◆ **Brief**: In the records below, find each line containing the word "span" and copy it.

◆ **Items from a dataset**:

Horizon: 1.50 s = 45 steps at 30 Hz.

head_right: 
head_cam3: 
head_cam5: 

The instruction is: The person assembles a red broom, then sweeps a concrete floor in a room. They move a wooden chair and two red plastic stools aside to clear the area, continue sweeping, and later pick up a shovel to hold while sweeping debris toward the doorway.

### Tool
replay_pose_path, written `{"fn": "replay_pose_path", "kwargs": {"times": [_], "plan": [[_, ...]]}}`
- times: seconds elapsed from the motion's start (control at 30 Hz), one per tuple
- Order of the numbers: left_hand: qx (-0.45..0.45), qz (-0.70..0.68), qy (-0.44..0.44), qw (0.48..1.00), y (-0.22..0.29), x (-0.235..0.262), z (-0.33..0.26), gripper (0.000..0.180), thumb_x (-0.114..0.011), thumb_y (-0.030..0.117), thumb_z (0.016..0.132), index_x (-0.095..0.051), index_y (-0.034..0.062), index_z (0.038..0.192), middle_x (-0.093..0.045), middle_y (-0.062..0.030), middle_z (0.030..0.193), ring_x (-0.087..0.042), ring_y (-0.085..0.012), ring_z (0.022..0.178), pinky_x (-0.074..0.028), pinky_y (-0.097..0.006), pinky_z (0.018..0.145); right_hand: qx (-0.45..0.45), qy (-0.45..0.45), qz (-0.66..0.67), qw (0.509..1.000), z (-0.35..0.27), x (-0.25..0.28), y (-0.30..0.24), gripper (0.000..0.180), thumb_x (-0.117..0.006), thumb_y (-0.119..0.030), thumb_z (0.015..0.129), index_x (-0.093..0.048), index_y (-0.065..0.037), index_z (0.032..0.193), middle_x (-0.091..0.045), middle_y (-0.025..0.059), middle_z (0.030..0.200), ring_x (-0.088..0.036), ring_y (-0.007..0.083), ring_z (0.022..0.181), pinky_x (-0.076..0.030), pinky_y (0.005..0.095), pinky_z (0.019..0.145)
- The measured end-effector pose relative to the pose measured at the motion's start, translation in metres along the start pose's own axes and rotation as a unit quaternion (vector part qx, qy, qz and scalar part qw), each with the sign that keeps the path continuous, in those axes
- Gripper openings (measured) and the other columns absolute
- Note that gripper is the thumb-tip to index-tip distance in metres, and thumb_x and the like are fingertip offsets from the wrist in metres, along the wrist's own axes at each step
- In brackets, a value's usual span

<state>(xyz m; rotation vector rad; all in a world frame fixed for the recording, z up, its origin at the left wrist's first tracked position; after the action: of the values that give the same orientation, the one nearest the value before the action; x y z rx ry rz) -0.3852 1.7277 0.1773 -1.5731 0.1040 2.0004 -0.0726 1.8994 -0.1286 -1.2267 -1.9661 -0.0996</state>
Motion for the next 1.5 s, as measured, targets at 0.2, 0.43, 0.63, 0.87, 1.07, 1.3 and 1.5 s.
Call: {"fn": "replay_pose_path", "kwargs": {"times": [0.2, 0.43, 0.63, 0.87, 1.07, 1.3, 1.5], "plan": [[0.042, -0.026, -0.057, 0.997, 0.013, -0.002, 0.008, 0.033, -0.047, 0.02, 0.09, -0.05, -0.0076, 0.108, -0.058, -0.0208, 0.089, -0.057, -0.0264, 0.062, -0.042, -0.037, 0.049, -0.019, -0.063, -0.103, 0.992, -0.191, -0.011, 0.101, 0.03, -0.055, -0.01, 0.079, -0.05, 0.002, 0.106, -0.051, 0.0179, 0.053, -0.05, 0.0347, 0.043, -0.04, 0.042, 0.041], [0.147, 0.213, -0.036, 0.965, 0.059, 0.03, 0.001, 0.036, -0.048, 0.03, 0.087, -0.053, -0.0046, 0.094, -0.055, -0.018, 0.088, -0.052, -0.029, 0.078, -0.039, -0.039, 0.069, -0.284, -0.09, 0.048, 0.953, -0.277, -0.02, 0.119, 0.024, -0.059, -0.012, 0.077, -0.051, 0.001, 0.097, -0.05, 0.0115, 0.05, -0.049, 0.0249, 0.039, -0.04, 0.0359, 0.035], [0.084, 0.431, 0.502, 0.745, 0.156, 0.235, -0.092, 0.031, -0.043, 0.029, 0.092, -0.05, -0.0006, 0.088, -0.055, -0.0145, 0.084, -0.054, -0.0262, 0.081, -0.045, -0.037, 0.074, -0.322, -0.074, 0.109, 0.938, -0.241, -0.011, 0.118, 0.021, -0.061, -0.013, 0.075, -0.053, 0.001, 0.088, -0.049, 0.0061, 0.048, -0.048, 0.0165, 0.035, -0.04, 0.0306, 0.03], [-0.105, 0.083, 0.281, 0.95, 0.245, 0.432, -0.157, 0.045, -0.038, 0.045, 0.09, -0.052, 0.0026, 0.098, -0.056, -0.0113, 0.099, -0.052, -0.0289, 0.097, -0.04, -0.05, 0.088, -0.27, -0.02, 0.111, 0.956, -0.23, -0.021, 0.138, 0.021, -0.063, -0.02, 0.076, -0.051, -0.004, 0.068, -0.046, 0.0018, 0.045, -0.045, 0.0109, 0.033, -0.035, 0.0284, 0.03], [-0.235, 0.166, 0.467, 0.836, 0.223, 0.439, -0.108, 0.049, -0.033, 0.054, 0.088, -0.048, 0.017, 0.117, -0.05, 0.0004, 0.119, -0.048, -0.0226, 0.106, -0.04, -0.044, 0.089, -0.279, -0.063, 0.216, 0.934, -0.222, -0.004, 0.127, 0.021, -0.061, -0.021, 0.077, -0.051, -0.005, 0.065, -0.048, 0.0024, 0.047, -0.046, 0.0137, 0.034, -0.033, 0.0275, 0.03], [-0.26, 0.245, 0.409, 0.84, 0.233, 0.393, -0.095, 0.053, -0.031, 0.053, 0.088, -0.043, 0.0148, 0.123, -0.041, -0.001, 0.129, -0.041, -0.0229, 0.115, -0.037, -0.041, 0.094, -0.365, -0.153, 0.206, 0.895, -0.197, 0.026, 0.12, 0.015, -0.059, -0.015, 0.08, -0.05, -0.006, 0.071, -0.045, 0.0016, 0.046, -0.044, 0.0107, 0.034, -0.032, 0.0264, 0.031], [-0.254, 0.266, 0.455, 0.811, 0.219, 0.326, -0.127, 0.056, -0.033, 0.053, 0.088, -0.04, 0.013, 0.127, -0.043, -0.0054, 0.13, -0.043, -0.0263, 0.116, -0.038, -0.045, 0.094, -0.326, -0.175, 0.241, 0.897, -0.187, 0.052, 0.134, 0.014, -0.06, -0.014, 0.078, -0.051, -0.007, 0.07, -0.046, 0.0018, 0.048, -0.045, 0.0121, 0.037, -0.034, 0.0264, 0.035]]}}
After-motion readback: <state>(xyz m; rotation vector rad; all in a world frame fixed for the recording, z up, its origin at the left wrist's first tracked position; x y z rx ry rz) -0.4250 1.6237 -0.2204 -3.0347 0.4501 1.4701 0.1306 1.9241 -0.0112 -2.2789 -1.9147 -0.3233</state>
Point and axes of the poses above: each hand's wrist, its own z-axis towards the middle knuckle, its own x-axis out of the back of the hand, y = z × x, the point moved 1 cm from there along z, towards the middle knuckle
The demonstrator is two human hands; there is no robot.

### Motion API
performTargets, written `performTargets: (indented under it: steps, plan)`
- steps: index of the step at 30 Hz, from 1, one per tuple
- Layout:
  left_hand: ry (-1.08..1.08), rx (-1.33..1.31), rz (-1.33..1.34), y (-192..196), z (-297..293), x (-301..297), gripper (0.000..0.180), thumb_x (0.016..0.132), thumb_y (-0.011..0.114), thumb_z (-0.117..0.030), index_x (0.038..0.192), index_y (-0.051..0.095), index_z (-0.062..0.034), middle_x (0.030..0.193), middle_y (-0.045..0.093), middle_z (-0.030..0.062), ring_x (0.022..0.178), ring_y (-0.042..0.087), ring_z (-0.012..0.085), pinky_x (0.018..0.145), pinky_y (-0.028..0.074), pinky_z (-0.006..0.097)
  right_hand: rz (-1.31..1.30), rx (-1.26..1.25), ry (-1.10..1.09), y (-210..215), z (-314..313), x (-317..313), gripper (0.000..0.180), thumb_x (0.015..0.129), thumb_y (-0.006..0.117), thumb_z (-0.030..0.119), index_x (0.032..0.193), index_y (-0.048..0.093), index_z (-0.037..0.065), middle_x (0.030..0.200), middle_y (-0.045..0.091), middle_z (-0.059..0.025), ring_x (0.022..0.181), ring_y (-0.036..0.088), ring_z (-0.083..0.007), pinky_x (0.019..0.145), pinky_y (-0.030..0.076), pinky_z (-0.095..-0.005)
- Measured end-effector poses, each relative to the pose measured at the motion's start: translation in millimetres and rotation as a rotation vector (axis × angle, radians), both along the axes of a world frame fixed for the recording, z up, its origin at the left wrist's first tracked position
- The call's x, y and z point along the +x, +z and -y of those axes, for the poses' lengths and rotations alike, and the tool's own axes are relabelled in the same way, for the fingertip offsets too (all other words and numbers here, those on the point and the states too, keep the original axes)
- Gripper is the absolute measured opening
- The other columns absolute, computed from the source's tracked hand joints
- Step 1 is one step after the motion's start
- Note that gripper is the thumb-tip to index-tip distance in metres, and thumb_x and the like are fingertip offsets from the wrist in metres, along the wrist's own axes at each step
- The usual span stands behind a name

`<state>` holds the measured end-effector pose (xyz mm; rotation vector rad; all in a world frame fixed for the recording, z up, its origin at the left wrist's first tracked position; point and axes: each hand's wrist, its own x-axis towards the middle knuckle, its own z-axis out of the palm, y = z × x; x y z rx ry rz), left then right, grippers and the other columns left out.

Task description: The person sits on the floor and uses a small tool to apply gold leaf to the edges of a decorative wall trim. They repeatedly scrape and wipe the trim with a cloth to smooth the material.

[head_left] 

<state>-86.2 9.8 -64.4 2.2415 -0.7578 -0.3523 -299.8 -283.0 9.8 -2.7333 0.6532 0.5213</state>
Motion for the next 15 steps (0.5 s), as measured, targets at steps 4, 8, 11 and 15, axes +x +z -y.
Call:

◆ **Reply to the exercise**:
- In brackets, a value's usual span
- The usual span stands behind a name

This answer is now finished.